Robbie's Contact

Dateline: 04/03/98

My friends have been wondering where I've been for the past couple of weeks. Blame it on Robbie Robertson.

Ever since Robertson's new album Contact From the Underworld of Redboy was released, I've been scouring the city in search of magazines featuring one of my all-time favorite male vocalists. I've been glued to the tv screen with the VCR on standby to record any show he might appear on. I've been surfing the Internet in hopes of finding up-to-date information about this musical master and legend.
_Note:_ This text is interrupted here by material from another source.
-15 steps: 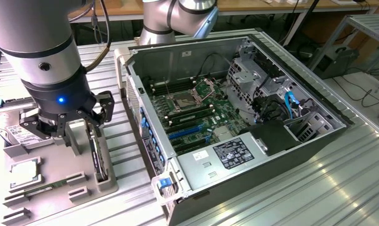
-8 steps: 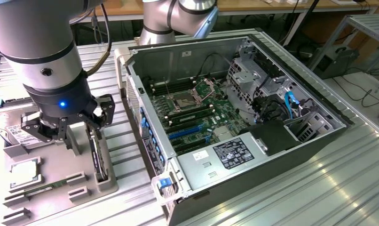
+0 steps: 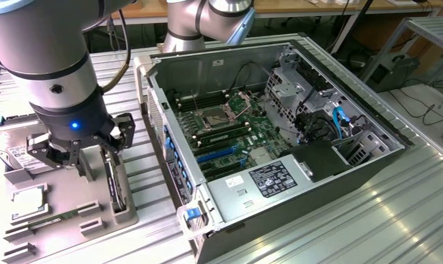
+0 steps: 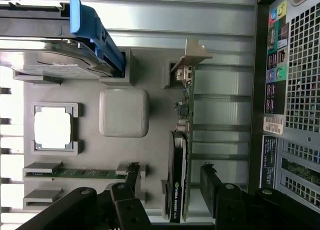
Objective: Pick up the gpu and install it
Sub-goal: 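Pick up the gpu and move the gpu toward the slot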
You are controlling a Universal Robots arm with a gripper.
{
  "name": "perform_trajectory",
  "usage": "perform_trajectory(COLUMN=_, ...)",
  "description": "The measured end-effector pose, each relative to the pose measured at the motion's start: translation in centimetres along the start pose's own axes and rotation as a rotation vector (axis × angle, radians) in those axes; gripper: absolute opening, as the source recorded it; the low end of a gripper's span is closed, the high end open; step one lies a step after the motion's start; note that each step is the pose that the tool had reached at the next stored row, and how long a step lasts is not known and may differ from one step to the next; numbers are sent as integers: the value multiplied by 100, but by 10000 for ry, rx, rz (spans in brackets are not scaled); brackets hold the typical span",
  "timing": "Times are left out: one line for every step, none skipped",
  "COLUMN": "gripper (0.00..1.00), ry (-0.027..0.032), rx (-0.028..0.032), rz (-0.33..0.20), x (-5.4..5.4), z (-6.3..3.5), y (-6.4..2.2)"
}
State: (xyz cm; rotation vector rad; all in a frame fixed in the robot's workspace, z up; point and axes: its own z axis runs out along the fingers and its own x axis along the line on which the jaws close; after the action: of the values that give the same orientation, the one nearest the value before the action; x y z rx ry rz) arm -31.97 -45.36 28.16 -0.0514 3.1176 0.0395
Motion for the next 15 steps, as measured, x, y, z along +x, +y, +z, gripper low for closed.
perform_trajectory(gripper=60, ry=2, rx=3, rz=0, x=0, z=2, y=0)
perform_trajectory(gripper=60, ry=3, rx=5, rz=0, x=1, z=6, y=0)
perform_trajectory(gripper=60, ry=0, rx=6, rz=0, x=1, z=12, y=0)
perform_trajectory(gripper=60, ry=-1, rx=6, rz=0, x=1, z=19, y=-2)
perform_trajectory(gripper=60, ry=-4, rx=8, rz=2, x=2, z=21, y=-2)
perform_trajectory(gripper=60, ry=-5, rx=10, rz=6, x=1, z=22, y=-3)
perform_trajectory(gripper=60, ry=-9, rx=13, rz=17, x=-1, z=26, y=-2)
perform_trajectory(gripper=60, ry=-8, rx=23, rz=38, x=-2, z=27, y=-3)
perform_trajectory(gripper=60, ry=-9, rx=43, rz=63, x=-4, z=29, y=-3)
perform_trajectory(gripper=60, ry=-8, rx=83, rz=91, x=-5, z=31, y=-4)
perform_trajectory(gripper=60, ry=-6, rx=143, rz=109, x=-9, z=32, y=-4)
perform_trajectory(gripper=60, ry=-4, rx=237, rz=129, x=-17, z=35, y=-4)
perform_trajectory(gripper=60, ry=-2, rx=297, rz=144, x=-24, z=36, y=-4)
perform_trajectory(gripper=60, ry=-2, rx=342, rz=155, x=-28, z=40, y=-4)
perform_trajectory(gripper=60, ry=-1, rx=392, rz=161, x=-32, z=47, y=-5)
Contact takes the listener to another time and place. Robertson expertly mixes traditional Native American chants (listen to the Peyote singers on "Peyote Healers" and the women throat singers on "Rattlebone") with modern hip-hip and pop. The very high-tech sound is thanks to mixer Howie B. who creates a good balance -- nothing gets lost in the mix, and it's not a tug-of-war between musical styles.
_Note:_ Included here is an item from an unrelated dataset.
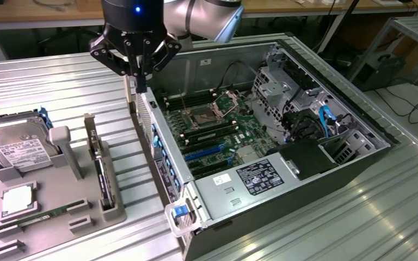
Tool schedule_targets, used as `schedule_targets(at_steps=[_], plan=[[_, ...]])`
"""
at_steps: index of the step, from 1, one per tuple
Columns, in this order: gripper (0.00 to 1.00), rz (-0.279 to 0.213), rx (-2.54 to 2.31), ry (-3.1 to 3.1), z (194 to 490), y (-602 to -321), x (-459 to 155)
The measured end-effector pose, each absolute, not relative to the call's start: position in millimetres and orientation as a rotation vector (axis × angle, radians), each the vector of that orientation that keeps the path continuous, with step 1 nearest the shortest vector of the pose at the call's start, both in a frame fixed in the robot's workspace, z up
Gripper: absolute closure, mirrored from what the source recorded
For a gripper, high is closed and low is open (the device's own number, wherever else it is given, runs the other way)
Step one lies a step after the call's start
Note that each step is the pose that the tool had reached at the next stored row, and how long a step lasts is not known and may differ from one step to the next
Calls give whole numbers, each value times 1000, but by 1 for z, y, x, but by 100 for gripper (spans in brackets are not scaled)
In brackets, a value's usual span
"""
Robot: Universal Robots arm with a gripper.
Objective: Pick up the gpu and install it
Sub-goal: 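Reach for the gpu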
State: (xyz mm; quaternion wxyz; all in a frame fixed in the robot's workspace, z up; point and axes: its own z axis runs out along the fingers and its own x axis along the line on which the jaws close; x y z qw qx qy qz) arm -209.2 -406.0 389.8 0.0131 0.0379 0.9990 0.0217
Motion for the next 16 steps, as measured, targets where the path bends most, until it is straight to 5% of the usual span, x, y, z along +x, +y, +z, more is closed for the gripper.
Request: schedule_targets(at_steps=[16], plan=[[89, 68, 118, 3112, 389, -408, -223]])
This is not the first time Robertson has explored his Native roots on record. His previous album, Music from the Native Americans was the sountrack to a PBS documentary. However, Contact is a much more personal album. Even its title recalls an aspect of Robertson's life -- 'redboy' was an insult hurled at him when he was a boy. Now he wears his 'redness" as a badge of honor, and rightfully so. Born to a Mohawk mother and a Jewish father, Robertson was raised on the Six Nations reserve in Ontario, and he looks back on that time as his musically formative years even though he carved his niche in the rock world in The Band, best known for helping turn Bob Dylan electric.

Perhaps the most haunting song on Contact is "Sacrifice," featuring a spoken word contribution from wrongfully imprisoned Native Rights activist Leonard Peltier. His vocals were recorded by Robertson during a phone call from prison. I gurantee once you listen to this song and hear Peltier tell his story in his own words, you will never be able to get it out of your head.

Other contributors to Contact include the Six Nations Women Singers, and Walela, a trio composed of Rita Coolidge, her sister Pricilla Coolidge, and Pricilla's daughter Laura Satterfield. It's sure to be on my list of favorite releases of 1998.